**What you need to do**:
Review the material and extract every line in which the word "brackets" occurs.

**Data segment**:
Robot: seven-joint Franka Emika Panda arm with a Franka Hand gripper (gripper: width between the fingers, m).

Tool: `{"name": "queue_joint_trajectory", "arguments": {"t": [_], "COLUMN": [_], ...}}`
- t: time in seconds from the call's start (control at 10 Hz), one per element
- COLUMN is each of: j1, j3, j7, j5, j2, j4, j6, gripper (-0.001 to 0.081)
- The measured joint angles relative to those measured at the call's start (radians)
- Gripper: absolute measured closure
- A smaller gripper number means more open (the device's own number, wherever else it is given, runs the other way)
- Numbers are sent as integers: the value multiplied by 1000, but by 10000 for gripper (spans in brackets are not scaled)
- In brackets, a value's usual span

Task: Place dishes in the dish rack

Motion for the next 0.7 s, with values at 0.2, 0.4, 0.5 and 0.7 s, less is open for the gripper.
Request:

**Solved problem**:
- Numbers are sent as integers: the value multiplied by 1000, but by 10000 for gripper (spans in brackets are not scaled)
- In brackets, a value's usual span

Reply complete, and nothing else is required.